Passing bays and tall cliffs until the peak of Frenchman’s Cap glistened in the growing sunshine, the brooding mountains of the World Heritage listed Southwest wilderness region emerged resolutely beyond. This had been the last bastion of Tasmania’s indigenous peoples – the Needwonee and Ninene – until the arrival of white explorers, and later the tin miners of 1892, at a bay off our starboard bow named Cox’s Bight.

Albatrosses arrived along with a pod of dolphins to escort us around South West Cape, its grey pyramid headland giving way to lower lying cliffs that run almost uninterrupted for 14 miles to the entrance of Port Davey, our destination.

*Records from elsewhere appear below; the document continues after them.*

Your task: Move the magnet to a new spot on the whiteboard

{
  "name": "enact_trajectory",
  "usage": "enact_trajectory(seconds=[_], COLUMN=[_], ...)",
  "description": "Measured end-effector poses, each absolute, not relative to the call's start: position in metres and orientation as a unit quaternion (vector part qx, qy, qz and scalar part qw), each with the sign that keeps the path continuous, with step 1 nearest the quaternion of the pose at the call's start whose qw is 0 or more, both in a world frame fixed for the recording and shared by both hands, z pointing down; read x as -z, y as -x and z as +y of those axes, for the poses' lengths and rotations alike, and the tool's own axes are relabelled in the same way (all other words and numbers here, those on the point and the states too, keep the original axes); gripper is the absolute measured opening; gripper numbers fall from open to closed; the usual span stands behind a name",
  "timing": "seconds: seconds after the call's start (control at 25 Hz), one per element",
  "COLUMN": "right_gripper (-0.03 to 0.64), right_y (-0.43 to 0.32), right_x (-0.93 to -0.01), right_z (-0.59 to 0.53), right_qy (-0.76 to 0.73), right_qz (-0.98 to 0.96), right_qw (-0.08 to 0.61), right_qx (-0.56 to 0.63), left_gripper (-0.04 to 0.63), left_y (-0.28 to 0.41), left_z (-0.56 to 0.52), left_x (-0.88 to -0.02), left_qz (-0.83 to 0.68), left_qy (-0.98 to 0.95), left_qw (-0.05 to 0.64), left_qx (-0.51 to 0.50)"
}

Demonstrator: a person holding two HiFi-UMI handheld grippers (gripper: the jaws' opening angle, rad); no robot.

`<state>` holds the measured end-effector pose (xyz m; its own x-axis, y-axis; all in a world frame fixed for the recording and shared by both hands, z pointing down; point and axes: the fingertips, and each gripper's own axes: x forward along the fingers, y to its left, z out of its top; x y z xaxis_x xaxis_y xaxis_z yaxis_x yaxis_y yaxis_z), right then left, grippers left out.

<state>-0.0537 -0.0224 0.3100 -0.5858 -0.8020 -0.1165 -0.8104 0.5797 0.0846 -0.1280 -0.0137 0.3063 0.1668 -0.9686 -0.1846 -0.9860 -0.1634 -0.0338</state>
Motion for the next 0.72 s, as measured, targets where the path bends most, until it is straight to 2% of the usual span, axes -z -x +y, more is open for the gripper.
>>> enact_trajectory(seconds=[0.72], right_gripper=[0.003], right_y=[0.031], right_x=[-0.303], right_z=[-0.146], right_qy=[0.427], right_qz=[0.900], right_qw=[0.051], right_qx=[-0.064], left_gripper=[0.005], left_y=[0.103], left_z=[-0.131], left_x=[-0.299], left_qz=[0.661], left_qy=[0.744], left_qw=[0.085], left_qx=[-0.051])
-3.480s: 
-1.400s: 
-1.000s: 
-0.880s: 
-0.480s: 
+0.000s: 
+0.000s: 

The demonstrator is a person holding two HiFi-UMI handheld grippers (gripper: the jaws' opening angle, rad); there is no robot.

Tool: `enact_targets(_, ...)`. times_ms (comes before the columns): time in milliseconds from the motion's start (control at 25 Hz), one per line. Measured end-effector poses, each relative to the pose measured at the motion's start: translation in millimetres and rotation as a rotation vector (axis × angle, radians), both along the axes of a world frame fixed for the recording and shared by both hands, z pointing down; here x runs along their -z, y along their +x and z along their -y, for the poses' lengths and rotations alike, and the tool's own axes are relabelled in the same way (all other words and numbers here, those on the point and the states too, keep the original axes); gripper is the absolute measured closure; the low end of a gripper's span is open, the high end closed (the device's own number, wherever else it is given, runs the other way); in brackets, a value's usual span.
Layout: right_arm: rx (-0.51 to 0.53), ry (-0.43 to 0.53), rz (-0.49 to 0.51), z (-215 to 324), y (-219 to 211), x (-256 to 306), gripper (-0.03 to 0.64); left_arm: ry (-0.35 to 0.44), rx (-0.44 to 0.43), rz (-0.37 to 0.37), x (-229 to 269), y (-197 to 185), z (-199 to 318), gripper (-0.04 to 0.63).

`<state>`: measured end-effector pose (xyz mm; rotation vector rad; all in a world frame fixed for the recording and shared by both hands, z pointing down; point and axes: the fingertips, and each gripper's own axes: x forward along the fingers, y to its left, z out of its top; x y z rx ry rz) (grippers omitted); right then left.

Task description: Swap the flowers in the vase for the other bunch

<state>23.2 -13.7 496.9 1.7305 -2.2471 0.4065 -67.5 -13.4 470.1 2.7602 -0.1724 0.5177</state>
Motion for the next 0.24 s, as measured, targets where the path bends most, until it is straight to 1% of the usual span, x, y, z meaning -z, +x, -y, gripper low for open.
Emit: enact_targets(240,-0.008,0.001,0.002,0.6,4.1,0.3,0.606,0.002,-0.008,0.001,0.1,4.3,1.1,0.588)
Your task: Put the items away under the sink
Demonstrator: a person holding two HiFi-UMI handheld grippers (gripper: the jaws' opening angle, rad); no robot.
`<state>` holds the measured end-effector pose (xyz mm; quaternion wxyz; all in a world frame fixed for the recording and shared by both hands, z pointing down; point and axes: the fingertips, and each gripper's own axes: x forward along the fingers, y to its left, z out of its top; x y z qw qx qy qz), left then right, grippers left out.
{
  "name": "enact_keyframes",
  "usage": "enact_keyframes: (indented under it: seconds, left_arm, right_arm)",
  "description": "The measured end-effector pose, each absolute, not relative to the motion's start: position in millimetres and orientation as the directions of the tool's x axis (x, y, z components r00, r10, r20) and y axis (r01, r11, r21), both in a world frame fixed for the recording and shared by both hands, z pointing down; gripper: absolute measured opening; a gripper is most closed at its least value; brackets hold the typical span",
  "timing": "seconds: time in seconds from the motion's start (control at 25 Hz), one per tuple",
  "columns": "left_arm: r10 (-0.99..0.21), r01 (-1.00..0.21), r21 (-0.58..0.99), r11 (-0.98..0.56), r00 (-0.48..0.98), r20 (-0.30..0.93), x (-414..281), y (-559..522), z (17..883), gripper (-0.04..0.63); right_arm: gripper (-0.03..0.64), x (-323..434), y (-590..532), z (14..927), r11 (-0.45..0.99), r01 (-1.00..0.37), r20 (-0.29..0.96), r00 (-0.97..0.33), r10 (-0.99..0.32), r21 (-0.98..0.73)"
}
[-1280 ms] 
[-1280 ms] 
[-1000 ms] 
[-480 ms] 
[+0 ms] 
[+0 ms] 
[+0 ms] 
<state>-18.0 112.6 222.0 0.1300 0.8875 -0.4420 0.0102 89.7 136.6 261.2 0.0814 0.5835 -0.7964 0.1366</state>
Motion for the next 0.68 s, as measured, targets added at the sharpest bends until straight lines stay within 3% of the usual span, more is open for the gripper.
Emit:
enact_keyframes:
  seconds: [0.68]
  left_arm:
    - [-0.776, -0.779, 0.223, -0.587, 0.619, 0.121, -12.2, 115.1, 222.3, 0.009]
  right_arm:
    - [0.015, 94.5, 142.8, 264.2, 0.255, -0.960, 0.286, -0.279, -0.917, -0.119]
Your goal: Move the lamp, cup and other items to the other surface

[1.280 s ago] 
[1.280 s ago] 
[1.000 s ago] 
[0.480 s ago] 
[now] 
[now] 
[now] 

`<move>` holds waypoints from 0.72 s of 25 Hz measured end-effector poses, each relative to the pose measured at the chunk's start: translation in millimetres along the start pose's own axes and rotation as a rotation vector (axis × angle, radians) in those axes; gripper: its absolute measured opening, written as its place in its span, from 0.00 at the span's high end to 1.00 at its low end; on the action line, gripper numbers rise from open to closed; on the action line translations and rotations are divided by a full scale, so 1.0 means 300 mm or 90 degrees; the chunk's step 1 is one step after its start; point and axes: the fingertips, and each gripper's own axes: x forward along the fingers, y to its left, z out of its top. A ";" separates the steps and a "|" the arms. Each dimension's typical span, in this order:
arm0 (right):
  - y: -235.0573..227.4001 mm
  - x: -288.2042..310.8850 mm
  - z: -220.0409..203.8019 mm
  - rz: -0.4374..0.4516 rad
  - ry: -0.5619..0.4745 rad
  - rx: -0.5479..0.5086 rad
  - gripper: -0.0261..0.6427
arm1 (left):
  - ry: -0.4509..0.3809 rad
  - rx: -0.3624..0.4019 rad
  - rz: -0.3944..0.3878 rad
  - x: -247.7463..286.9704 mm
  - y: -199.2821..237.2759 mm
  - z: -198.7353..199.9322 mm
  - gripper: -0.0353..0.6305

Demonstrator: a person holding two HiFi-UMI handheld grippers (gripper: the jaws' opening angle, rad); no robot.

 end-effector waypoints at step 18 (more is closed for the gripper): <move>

A dangerous lee shore in any kind of southerly or westerly wind, it was not a place for sightseeing. We kept our tanned sails full and Beatrice moving along with the jib and staysail pulling hard, along with the main.

Closely watching my Navionics chart, I piloted us past the outlying Pyramid Rocks at the Port Davey entrance. The charts showed reefs all around, so a dangerous place in a swell, but the calm of our arrival mirrored the tranquillity of this surreal landscape of glistening quartz headlands, shiny white sea stacks and green tidal reefs.

A small shark swam by us and then several seals emerged to stare forlornly at the interruption to their wild seascape. Sheerwaters sped past and pied cormorants stood sentinel on the outlying rocks as we glided toward the first anchorage, Spain Bay.

Two large waterways comprise this mountainous region that is also a marine reserve: the ocean bay of Port Davey and the land-locked Bathurst Harbour, which is reached via the fairly deep Bathurst Channel.

We were to spend the next two weeks exploring its dark brown waters and marvel at the beauty of this remote wilderness, only visited by a small and adventurous group of cruisers, and only when the weather allowed.